U.S. Rep. Frank Wolf, R-VA, asked the Virginia General Assembly and Gov. Tim Kaine to conduct hearings to examine the business practices of the private foreign company that operates the Dulles Greenway.
Wolf is questioning a recently approved toll increase on the 14-mile privately operated toll road near Washington, DC.
In a letter to the governor dated Wednesday, Dec. 12, Wolf stated that data provided to the State Corporation Commission by Toll Road Investors Partners II, a subsidiary of Macquarie Infrastructure Group of Australia, were “skewed” and should therefore be investigated.
Wolf has requested that the Assembly:
- Conduct hearings to examine the business practices of TRIP II and Macquarie;
- Roll back the toll increase until the examination is complete; and
- Address what he believes are flaws in the original legislation that governs the Dulles Greenway.
Wolf said consumers are not protected in the legislation from sharp toll increases. He also said that toll increases – especially for multiple-axle vehicles – will force heavy traffic onto roads that aren’t designed for trucks.
“I am told that the increase in tolls for multi-axle vehicles that went into place on July 1 is already having a negative impact on surrounding roads as more trucks appear to be using secondary roads and/or cutting through neighborhoods to avoid the Greenway,” Wolf wrote in his letter to Kaine.
“This raises obvious safety concerns for individuals who live in the area as well as the issue of added wear and tear to state roads. It is interesting to note that the owners of the Greenway readily admit in their application seeking approval for the toll hike that high truck traffic requires additional maintenance needs.”
Greenway tolls are scheduled to increase from $3 to reach $4 by 2012 for passenger vehicles, with congestion pricing being added to the price during rush hours. A five-axle truck traveling the entire length of the Greenway is currently tolled $10.25. The increase will increase the fee to $14 by 2012.
Wolf has been speaking out against the toll increase for several months.

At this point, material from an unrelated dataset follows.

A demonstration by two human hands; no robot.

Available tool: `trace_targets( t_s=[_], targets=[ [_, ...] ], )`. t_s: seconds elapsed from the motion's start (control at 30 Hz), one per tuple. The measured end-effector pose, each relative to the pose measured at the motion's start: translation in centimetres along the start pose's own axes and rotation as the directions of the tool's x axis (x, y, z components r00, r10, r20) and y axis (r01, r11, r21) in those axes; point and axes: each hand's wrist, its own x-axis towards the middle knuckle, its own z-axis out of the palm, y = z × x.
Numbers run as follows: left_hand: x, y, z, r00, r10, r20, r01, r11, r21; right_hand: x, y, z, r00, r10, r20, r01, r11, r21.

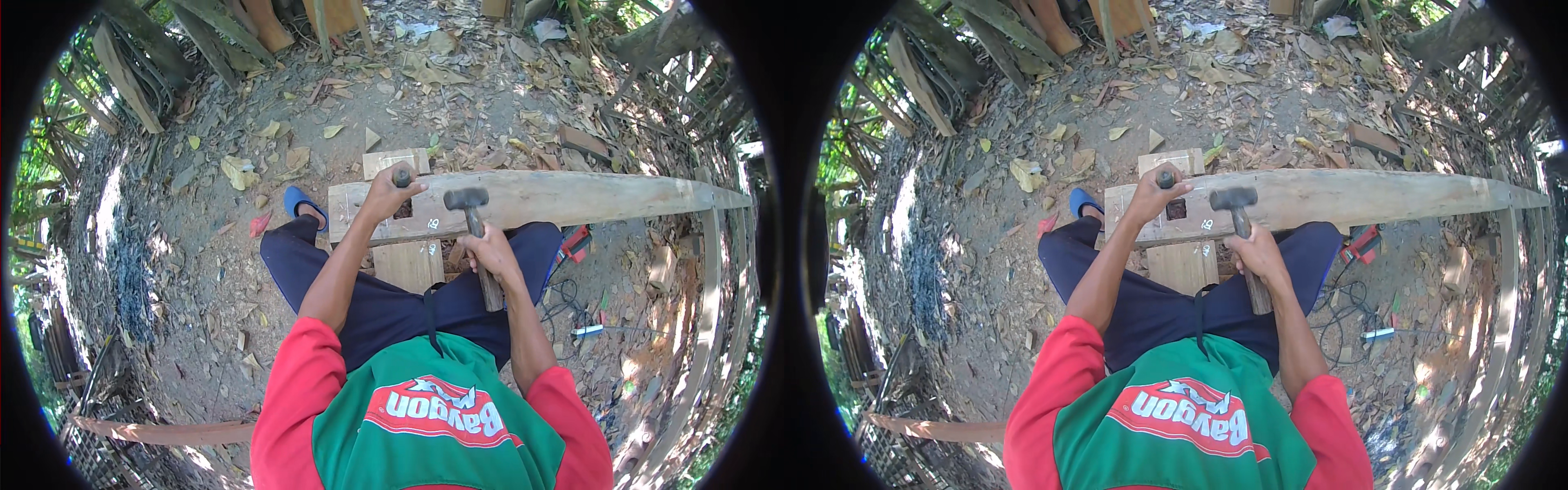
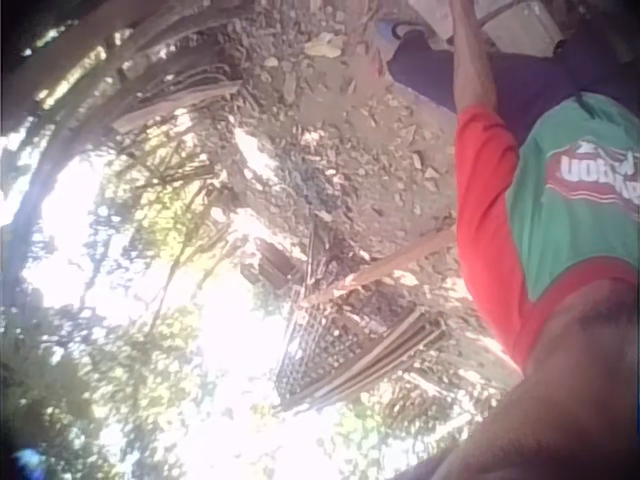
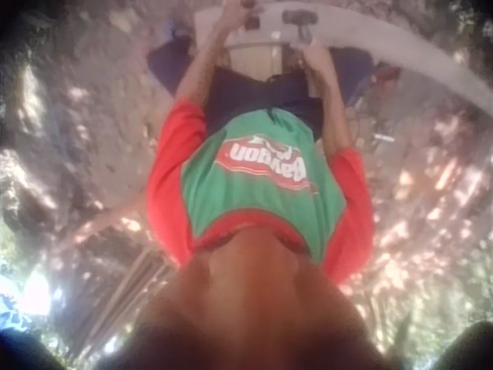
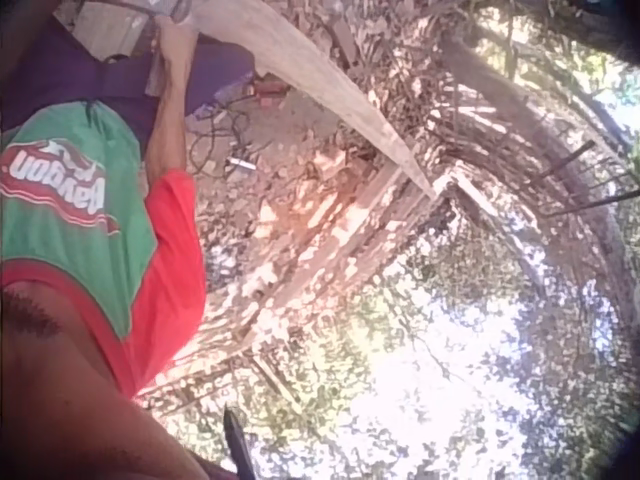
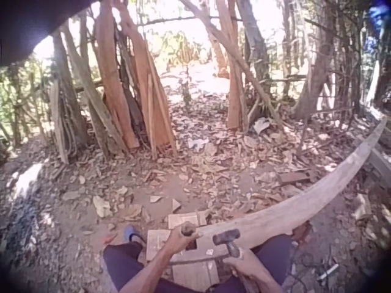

In October, Wolf asked the state attorney general to investigate the business operations of TRIP II and Macquarie. His recent letter to Kaine continues to seek answers.
He’s not the only one questioning Macquarie’s business model of infrastructure investment.
In May, hedge fund guru Jim Chanos, a managing partner with Kynikos Associates, said that the method of “short selling” infrastructure by Macquarie Bank through Macquarie Infrastructure Group and its other subsidiaries cannot sustain over time.
Chanos compared Macquarie Bank’s business model to “an old fashioned Ponzi scheme.”
Fortune editor Bethany McLean and CNN “Mad Money” host Jim Cramer have reported Chanos’ predictions to the mainstream.
Macquarie Infrastructure Group officials defend their business practices.
Wolf referenced those reports in his letters to Kaine and Virginia Attorney General Bob McDonnell.